Gambia: President ADAMA BARROW's major overhaul of country’s political system suffers setback ahead of April poll
The Gambia’s ruling coalition has broken apart ahead of a parliamentary poll next month, dealing a blow to new President Adama Barrow as he overhauls the country’s political system following his shock election victory.
Nine political parties will run separately in the April 6 election, seven of which had united last December to oust veteran leader Yahya Jammeh, who ruled the tiny west African nation with an iron fist for 22 years.
Barrow had promised in January following his surprise defeat of Jammeh that the coalition would “continue as a family”.

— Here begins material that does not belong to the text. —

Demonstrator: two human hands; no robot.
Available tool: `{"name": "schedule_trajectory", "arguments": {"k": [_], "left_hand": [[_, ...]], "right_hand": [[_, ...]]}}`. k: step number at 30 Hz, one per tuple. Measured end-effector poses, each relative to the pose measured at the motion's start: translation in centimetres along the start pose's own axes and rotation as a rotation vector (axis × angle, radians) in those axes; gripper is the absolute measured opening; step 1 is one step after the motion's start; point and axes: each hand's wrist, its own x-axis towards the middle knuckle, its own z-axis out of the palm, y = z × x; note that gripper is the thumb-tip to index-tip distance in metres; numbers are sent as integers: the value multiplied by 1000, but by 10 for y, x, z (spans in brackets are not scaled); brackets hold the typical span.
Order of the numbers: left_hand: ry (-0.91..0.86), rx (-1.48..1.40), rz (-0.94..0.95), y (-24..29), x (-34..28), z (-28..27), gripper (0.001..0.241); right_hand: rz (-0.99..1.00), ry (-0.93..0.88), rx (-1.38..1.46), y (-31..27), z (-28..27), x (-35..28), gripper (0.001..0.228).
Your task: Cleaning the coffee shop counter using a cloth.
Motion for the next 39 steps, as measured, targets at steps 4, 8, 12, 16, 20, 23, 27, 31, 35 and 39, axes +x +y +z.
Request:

But documents issued by the Independent Electoral Commission (IEC) on Monday showed that 239 candidates will stand in April, representing nine separate organisations, with some running as independents.
The national assembly was long seen as a rubber stamp for Jammeh’s executive decrees, but the new president has promised to work in tandem with lawmakers, notably on constitutional reform in the former British colony.
The coalition split is likely to embolden Jammeh’s Alliance for Patriotic Reorientation and Construction (APRC), which remains a major force in Gambian politics although the former president is now in exile in Equatorial Guinea.
The APRC took 43 of the 48 seats contested during the last parliamentary election in 2012, which was boycotted by the vast majority of opposition parties.
Five seats are also appointed by the president to give an overall 53 seats.
Barrow had barely finished putting his cabinet together before disagreements broke out last week over the poll, with one senior government source warning at the time that talks for an ongoing alliance were close to collapse.
Disagreements over representation and allocation of seats had caused tensions, the source said.
Barrow was formerly a member of the United Democratic Party (UDP), the largest opposition grouping in the Jammeh era, but resigned to run as the coalition candidate.
Campaign for the poll begins on Wednesday and ends on April 4.